Às 1746UTC do dia 6 de Maio o cargueiro Progress-20 separou-se da Salyut-7 após permanecer acoplado durante 19 dias 8 horas e 24 minutos à estação. A manobra de reentrada é iniciada às 0032UTC do dia 7 de Maio com a activação dos motores do veículo que reentra na atmosfera terrestre pelas 0115UTC (no total o Progress-20 permaneceu 2 dias 7 horas 55 minutos e 12 segundos). Neste mesmo dia dá-se o lançamento do cargueiro Progress 7K-TG nº 116 que recebe a designação Progress-21 (14961 1984-042A) após entrar em órbita terrestre. O lançamento tem lugar às 2247:15UTC e é levado a cabo por um foguetão 11A511U Soyuz-U a partir da Plataforma PU-6 do Complexo de Lançamentos LC31 (17P32-6) do Cosmódromo NIIP-5 Baikonur. O Progress-21 é colocado numa órbita inicial com um apogeu a 243 km de altitude e um perigeu a 190 km de altitude. A acoplagem com a Salyut-7 tem lugar às 0010UTC do dia 10 de Maio quando os dois veículos se encontram numa órbita com um apogeu a 316 km de altitude e um perigeu a 276 km de altitude. A bordo do Progress-21 foram transportados duas extensões para os painéis solares com uma área de 9 m2, similares aos que haviam já sido adicionados anteriormente.
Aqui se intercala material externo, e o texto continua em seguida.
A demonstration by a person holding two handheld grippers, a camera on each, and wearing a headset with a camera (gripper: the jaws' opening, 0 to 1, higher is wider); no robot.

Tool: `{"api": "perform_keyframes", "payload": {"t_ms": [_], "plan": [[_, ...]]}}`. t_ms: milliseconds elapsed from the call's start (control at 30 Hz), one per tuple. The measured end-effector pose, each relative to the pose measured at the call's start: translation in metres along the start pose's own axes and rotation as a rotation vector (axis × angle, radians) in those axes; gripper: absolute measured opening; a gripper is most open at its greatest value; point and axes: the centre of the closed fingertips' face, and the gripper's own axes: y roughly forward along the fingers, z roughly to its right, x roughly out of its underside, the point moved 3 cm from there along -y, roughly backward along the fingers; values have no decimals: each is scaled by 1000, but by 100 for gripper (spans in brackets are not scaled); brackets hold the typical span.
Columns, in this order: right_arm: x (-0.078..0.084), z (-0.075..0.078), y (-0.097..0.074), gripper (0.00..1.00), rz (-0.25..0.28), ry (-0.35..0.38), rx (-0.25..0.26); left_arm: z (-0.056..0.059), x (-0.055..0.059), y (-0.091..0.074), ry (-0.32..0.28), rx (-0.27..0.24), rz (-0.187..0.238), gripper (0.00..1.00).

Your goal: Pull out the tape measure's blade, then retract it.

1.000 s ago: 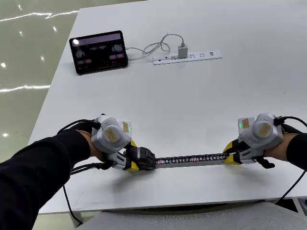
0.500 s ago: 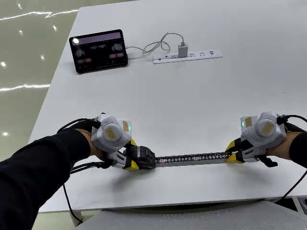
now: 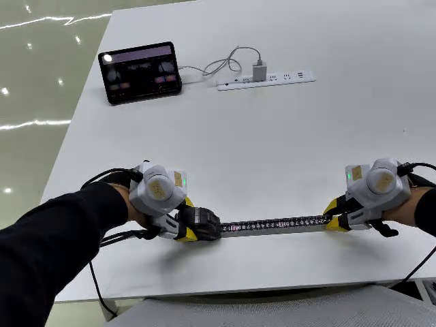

A 18 de Maio Kizim e V. Solovyov levam a cabo mais uma saída para o exterior da Salyut-7 com o intuito de instalarem as extensões no painel solar direito da estação. A saída para o exterior tem início às 1752UTC e terminar às 2057UTC após 3 horas e 5 minutos de trabalhos. Durante a actividade extraveícular Oleg Atkov permanece no interior da estação e comanda a rotação do painel solar de forma a colocar em posição a zona na qual os cosmonautas iriam trabalhar. Durante as operações de colocação dos novos painéis partiu-se o dispositivo manual que servia para elevar o painel, mas os dois homens foram capazes de finalizar as operações.

O Progress-21 permanece acoplado à Salyut-7 durante 16 dias 9 horas e 36 minutos, separando-se às 0941UTC do dia 26 de Maio (no total o cargueiro executa 2 dias 6 horas 43 minutos e 12 segundos). Os seus motores são activados às 1501UTC e é iniciada a manobra de reentrada atmosférica que ocorre por volta das 1545UTC.

Às 1412:52UTC do dia 28 de Maio é lançado desde a Plataforma de Lançamento PU-6 do Complexo de Lançamento LC31 (17P32-6) pelo foguetão 11A511U Soyuz-U, o veículo Progress 7K-TG nº 122 que receberia a designação Progress-22 (14996 1984-051A) após entrar em órbita terrestre. O Progress-22, com um peso de 7.020 kg, fica colocado numa órbita inicial com um apogeu de 244 km de altitude e um perigeu de 188 km de altitude. A acoplagem com a Salyut-7 (porto posterior) tem lugar às 1457UTC do dia 30 de Maio quando os dois veículos se encontram numa órbita com um apogeu de 358 km de altitude e um perigeu de 334 km de altitude. O Progress-22 transporta a habitual carga de mantimentos, água, combustível, ar, oxigénio e outros materiais para os cosmonautas. O cargueiro permanece acoplado à estação durante 45 dias 21 horas 50 minutos e 24 segundos (com um total de 2 dias 6 horas 43 minutos e 12 segundos de voo livre), separando-se da Salyut-7 às 1336UTC do dia 15 de Julho. Os seus motores são activados às 1852UTC e a reentrada atmosférica dá-se às 1935UTC.